● **Data supplied**:
+===+
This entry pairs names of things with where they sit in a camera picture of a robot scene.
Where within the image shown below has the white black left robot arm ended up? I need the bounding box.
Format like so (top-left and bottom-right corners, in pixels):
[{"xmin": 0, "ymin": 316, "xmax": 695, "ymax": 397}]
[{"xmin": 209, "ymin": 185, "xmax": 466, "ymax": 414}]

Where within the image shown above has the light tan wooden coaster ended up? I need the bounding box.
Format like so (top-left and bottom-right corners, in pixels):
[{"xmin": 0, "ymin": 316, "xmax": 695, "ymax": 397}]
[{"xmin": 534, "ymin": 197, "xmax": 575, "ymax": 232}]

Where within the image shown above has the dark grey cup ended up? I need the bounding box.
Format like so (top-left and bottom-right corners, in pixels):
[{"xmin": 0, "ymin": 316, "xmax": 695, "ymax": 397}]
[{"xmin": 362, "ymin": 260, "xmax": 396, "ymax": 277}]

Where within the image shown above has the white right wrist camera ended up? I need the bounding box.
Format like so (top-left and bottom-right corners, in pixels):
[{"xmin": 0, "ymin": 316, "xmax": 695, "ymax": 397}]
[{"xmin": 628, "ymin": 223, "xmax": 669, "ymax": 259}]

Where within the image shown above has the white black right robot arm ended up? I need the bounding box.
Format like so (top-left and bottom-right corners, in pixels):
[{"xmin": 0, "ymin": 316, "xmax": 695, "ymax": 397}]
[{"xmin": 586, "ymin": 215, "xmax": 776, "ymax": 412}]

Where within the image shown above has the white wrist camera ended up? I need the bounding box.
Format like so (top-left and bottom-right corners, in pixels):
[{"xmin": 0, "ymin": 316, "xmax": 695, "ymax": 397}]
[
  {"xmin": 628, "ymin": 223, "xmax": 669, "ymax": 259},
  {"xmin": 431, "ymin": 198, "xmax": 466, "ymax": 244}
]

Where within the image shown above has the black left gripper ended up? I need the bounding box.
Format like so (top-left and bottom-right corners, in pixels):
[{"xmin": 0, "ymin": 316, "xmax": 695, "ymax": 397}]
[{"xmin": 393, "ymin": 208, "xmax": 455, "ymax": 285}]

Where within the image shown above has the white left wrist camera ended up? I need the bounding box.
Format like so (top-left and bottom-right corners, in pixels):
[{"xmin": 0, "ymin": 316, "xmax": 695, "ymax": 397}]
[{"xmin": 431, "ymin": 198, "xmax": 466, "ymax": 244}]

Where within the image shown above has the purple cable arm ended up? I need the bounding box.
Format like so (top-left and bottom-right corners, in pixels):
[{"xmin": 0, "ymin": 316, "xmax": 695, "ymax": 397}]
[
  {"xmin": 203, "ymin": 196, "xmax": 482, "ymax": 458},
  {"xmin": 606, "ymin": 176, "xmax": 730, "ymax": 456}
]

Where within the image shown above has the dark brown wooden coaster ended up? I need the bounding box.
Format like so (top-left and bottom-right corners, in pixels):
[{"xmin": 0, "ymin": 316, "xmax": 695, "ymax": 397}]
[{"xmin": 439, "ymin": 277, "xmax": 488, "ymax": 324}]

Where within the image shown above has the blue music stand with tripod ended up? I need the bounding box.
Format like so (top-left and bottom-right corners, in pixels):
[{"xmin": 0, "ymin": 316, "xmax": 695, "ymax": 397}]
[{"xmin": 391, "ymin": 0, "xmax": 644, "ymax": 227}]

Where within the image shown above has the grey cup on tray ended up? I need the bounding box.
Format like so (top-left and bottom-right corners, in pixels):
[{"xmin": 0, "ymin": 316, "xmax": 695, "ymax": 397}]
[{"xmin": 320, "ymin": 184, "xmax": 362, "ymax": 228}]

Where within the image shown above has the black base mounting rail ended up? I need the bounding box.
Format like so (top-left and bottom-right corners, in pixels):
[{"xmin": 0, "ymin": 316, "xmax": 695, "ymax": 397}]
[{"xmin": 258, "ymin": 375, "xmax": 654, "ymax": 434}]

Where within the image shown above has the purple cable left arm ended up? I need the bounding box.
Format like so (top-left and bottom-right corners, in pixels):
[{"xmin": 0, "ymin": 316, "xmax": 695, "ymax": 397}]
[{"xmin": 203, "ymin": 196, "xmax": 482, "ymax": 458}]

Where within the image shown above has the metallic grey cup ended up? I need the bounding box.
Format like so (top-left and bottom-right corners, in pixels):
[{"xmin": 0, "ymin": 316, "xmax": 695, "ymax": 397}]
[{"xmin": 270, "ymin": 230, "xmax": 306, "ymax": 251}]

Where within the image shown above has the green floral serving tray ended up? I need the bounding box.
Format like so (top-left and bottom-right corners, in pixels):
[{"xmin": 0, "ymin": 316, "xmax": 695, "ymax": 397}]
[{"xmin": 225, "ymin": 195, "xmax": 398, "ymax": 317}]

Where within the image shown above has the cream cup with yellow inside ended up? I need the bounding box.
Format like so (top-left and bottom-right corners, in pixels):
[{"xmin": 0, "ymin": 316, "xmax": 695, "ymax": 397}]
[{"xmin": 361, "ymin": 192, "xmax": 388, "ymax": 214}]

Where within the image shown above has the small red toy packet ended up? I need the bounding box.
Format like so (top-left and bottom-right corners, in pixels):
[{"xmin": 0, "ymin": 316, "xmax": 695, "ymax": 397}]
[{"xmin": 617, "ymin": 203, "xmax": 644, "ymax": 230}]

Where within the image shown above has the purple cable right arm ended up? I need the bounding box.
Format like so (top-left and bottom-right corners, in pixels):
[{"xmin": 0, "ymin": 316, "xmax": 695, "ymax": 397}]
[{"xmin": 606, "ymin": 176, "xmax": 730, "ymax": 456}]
+===+
● **Exercise requirements**: From the first line to the last, retype the material exactly.

● **Exercise solution**:
This entry pairs names of things with where they sit in a camera picture of a robot scene.
Where within the image shown below has the white black left robot arm ended up? I need the bounding box.
Format like so (top-left and bottom-right corners, in pixels):
[{"xmin": 0, "ymin": 316, "xmax": 695, "ymax": 397}]
[{"xmin": 209, "ymin": 185, "xmax": 466, "ymax": 414}]

Where within the image shown above has the light tan wooden coaster ended up? I need the bounding box.
Format like so (top-left and bottom-right corners, in pixels):
[{"xmin": 0, "ymin": 316, "xmax": 695, "ymax": 397}]
[{"xmin": 534, "ymin": 197, "xmax": 575, "ymax": 232}]

Where within the image shown above has the dark grey cup ended up? I need the bounding box.
Format like so (top-left and bottom-right corners, in pixels):
[{"xmin": 0, "ymin": 316, "xmax": 695, "ymax": 397}]
[{"xmin": 362, "ymin": 260, "xmax": 396, "ymax": 277}]

Where within the image shown above has the white right wrist camera ended up? I need the bounding box.
Format like so (top-left and bottom-right corners, in pixels):
[{"xmin": 0, "ymin": 316, "xmax": 695, "ymax": 397}]
[{"xmin": 628, "ymin": 223, "xmax": 669, "ymax": 259}]

Where within the image shown above has the white black right robot arm ended up? I need the bounding box.
Format like so (top-left and bottom-right corners, in pixels):
[{"xmin": 0, "ymin": 316, "xmax": 695, "ymax": 397}]
[{"xmin": 586, "ymin": 215, "xmax": 776, "ymax": 412}]

Where within the image shown above has the white wrist camera ended up? I need the bounding box.
Format like so (top-left and bottom-right corners, in pixels):
[{"xmin": 0, "ymin": 316, "xmax": 695, "ymax": 397}]
[
  {"xmin": 628, "ymin": 223, "xmax": 669, "ymax": 259},
  {"xmin": 431, "ymin": 198, "xmax": 466, "ymax": 244}
]

Where within the image shown above has the black left gripper ended up? I need the bounding box.
Format like so (top-left and bottom-right corners, in pixels):
[{"xmin": 0, "ymin": 316, "xmax": 695, "ymax": 397}]
[{"xmin": 393, "ymin": 208, "xmax": 455, "ymax": 285}]

Where within the image shown above has the white left wrist camera ended up? I need the bounding box.
Format like so (top-left and bottom-right corners, in pixels):
[{"xmin": 0, "ymin": 316, "xmax": 695, "ymax": 397}]
[{"xmin": 431, "ymin": 198, "xmax": 466, "ymax": 244}]

Where within the image shown above has the purple cable arm ended up? I need the bounding box.
Format like so (top-left and bottom-right corners, in pixels):
[{"xmin": 0, "ymin": 316, "xmax": 695, "ymax": 397}]
[
  {"xmin": 203, "ymin": 196, "xmax": 482, "ymax": 458},
  {"xmin": 606, "ymin": 176, "xmax": 730, "ymax": 456}
]

Where within the image shown above has the dark brown wooden coaster ended up? I need the bounding box.
Format like so (top-left and bottom-right corners, in pixels):
[{"xmin": 0, "ymin": 316, "xmax": 695, "ymax": 397}]
[{"xmin": 439, "ymin": 277, "xmax": 488, "ymax": 324}]

Where within the image shown above has the blue music stand with tripod ended up? I need the bounding box.
Format like so (top-left and bottom-right corners, in pixels):
[{"xmin": 0, "ymin": 316, "xmax": 695, "ymax": 397}]
[{"xmin": 391, "ymin": 0, "xmax": 644, "ymax": 227}]

Where within the image shown above has the grey cup on tray ended up? I need the bounding box.
Format like so (top-left and bottom-right corners, in pixels):
[{"xmin": 0, "ymin": 316, "xmax": 695, "ymax": 397}]
[{"xmin": 320, "ymin": 184, "xmax": 362, "ymax": 228}]

Where within the image shown above has the black base mounting rail ended up? I need the bounding box.
Format like so (top-left and bottom-right corners, in pixels):
[{"xmin": 0, "ymin": 316, "xmax": 695, "ymax": 397}]
[{"xmin": 258, "ymin": 375, "xmax": 654, "ymax": 434}]

Where within the image shown above has the purple cable left arm ended up? I need the bounding box.
Format like so (top-left and bottom-right corners, in pixels):
[{"xmin": 0, "ymin": 316, "xmax": 695, "ymax": 397}]
[{"xmin": 203, "ymin": 196, "xmax": 482, "ymax": 458}]

Where within the image shown above has the metallic grey cup ended up? I need the bounding box.
Format like so (top-left and bottom-right corners, in pixels):
[{"xmin": 0, "ymin": 316, "xmax": 695, "ymax": 397}]
[{"xmin": 270, "ymin": 230, "xmax": 306, "ymax": 251}]

Where within the image shown above has the green floral serving tray ended up? I need the bounding box.
Format like so (top-left and bottom-right corners, in pixels):
[{"xmin": 0, "ymin": 316, "xmax": 695, "ymax": 397}]
[{"xmin": 225, "ymin": 195, "xmax": 398, "ymax": 317}]

Where within the image shown above has the cream cup with yellow inside ended up? I need the bounding box.
Format like so (top-left and bottom-right corners, in pixels):
[{"xmin": 0, "ymin": 316, "xmax": 695, "ymax": 397}]
[{"xmin": 361, "ymin": 192, "xmax": 388, "ymax": 214}]

Where within the image shown above has the small red toy packet ended up? I need the bounding box.
Format like so (top-left and bottom-right corners, in pixels):
[{"xmin": 0, "ymin": 316, "xmax": 695, "ymax": 397}]
[{"xmin": 617, "ymin": 203, "xmax": 644, "ymax": 230}]

Where within the image shown above has the purple cable right arm ended up? I need the bounding box.
Format like so (top-left and bottom-right corners, in pixels):
[{"xmin": 0, "ymin": 316, "xmax": 695, "ymax": 397}]
[{"xmin": 606, "ymin": 176, "xmax": 730, "ymax": 456}]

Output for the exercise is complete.